Did you not see my links to where a ThinkPad, certified by Ubuntu, has broken screen brightness? I own an X140e and it has been a nightmare. I've had it for a year and I still can't get bluetooth to work[1]. I've also tried a Carbon X1 and it leaves much to be desired.
Like I said, it's a gamble. Sometimes the hardware and drivers and phase of the moon is right and everything works. Sometimes no amount of kernel flags and customized modules will fix it. I (along with many others) am willing to pay to not have to worry about potential problems.
The backlight issue is not a bug inherent to Thinkpads. The kernel works very hard to sort out the whole vendor specific mess about backlight interfaces and works out an appropriate place to manage the controls for users (what users? system daemons? console users? desktop environment? desktop end users?) There has been some major rework around kernel 3.16 and many behaviors have changed.

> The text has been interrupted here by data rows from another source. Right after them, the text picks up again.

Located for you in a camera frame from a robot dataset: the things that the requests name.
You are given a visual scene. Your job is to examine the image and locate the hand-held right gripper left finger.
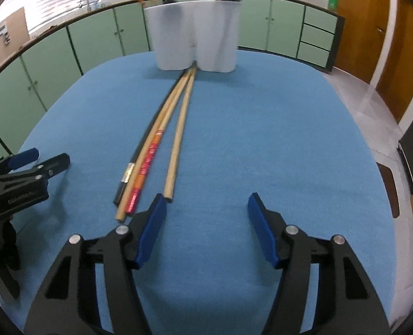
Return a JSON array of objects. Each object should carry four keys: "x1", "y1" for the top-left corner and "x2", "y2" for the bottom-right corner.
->
[{"x1": 23, "y1": 193, "x2": 167, "y2": 335}]

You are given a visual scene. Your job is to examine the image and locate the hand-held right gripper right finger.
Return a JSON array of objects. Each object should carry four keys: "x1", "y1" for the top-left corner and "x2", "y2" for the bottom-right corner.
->
[{"x1": 247, "y1": 193, "x2": 390, "y2": 335}]

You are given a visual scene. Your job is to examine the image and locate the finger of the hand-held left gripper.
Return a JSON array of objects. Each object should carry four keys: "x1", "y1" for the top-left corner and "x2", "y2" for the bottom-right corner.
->
[
  {"x1": 18, "y1": 153, "x2": 71, "y2": 183},
  {"x1": 0, "y1": 148, "x2": 40, "y2": 176}
]

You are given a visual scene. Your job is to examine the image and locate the plain bamboo chopstick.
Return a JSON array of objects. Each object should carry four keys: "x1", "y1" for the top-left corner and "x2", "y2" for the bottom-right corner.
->
[
  {"x1": 115, "y1": 68, "x2": 195, "y2": 221},
  {"x1": 163, "y1": 67, "x2": 197, "y2": 203}
]

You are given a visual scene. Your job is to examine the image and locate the black chopstick with silver band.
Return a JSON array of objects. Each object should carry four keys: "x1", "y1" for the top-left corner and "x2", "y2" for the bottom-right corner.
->
[{"x1": 113, "y1": 73, "x2": 189, "y2": 206}]

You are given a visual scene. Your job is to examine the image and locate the white plastic utensil holder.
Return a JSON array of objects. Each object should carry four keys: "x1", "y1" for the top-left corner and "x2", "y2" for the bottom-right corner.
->
[{"x1": 144, "y1": 1, "x2": 242, "y2": 73}]

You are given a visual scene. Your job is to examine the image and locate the blue table mat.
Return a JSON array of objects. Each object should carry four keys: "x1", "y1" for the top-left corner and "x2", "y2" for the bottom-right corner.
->
[{"x1": 0, "y1": 49, "x2": 397, "y2": 335}]

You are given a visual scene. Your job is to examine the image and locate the green base cabinet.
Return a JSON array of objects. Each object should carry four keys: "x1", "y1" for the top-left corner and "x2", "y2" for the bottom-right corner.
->
[{"x1": 0, "y1": 0, "x2": 345, "y2": 156}]

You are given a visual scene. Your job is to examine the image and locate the white window blind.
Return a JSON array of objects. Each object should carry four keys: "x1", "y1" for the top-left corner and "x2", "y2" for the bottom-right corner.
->
[{"x1": 24, "y1": 0, "x2": 103, "y2": 35}]

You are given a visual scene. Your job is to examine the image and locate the green drawer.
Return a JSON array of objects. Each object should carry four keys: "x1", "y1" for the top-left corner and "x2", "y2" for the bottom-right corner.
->
[
  {"x1": 300, "y1": 24, "x2": 335, "y2": 49},
  {"x1": 303, "y1": 5, "x2": 338, "y2": 35},
  {"x1": 297, "y1": 42, "x2": 331, "y2": 68}
]

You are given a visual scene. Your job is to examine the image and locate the wooden door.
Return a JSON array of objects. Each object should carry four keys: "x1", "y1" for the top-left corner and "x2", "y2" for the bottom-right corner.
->
[
  {"x1": 376, "y1": 0, "x2": 413, "y2": 123},
  {"x1": 333, "y1": 0, "x2": 390, "y2": 85}
]

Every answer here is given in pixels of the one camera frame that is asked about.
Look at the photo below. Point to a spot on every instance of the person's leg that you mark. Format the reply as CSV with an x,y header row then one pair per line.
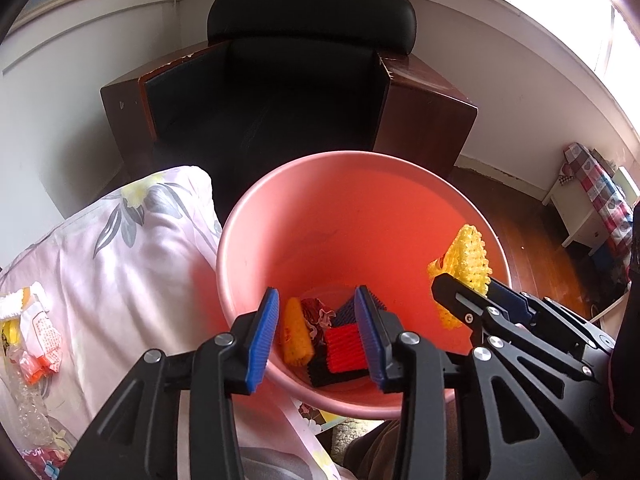
x,y
370,452

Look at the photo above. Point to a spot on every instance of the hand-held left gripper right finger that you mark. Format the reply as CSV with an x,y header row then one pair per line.
x,y
368,340

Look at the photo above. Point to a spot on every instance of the red patterned wrapper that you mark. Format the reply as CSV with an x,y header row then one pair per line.
x,y
45,462

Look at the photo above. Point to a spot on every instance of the checkered cloth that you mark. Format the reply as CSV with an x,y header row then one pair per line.
x,y
595,190

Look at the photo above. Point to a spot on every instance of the bright window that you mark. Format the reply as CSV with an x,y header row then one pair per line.
x,y
625,50

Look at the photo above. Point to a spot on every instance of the white small cabinet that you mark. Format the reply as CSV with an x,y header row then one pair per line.
x,y
580,215

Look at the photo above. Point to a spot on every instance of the colourful cardboard box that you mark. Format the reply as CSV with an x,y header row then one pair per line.
x,y
320,417

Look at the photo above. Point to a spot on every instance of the black leather wooden armchair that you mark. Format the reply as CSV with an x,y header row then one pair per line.
x,y
280,100

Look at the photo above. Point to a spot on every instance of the grey fuzzy rug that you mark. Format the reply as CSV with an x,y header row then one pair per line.
x,y
345,435

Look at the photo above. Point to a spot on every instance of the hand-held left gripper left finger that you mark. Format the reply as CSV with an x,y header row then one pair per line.
x,y
262,340

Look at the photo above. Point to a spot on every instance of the orange white snack wrapper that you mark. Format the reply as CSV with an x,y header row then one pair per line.
x,y
42,335

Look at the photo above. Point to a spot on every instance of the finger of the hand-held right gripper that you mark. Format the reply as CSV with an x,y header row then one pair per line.
x,y
507,300
457,300

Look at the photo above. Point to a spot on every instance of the floral patterned wrapper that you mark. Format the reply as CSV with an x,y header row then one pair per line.
x,y
312,312

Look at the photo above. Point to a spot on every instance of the yellow foam net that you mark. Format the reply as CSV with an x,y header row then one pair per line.
x,y
467,255
295,332

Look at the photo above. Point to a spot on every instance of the yellow snack bag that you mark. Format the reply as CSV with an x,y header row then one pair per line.
x,y
5,340

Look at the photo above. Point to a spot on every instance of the white foam net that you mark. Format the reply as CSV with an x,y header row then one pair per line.
x,y
12,305

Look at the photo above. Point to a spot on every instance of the black foam net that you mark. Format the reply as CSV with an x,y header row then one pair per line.
x,y
345,314

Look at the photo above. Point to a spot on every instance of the pink floral bedsheet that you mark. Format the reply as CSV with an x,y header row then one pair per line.
x,y
140,285

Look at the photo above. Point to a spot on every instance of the crushed clear plastic bottle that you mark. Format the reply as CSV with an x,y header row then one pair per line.
x,y
30,405

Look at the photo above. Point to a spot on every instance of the pink plastic bucket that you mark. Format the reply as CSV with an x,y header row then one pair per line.
x,y
350,220

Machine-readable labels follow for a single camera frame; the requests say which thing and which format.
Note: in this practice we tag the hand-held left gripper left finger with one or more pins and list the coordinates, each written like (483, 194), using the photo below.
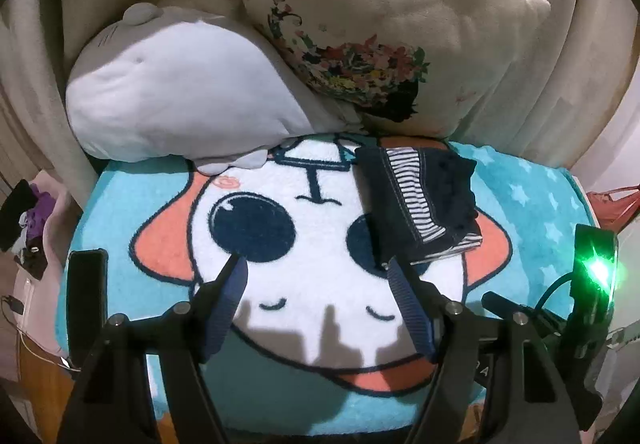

In the case of ThinkPads, you have three interfaces to control backlight brightness: acpi_video0 (standard ACPI interface), intel_backlight (GPU interface), and thinkpad_acpi (vendor specific interface) all with different semantics conforming to ACPI standard, Windows 7 behaviors, Windows 8 behaviors, and vendor private behaviors, and you have user interfaces including BIOS wired special keys, sysfs, udev, X utils, GPU control panels, and desktop environment settings to control the brightness. You have these moving parts for just one vendor and the kernel needs to coordinate all the madness with all the vendors. And the fixes coming out in latest version kernel might not even make it to your version of distros.
So there is a lot of complexity in the even seemingly trivial screen brightness control. Linux still has much to do with the support of heterogeneous hardware. But this is the price you pay for the freedom.
I haven't seen you mention it anywhere, so did you try a BIOS / firmware update? I've had similar bugs on multiple Thinkpads before and they were universally cured by an update.
I've tried 12.04LTS, 13.10, 14.04LTS, and now 14.10. Sometimes upgrading, sometimes from a clean install. The current issues with my ThinkPad are due to bugs in the latest drivers.
Like I said, it's a gamble. Sometimes the hardware and drivers and phase of the moon is right and everything works. Sometimes no amount of kernel flags and customized modules will fix it. I (along with many others) am willing to pay to not have to worry about potential problems.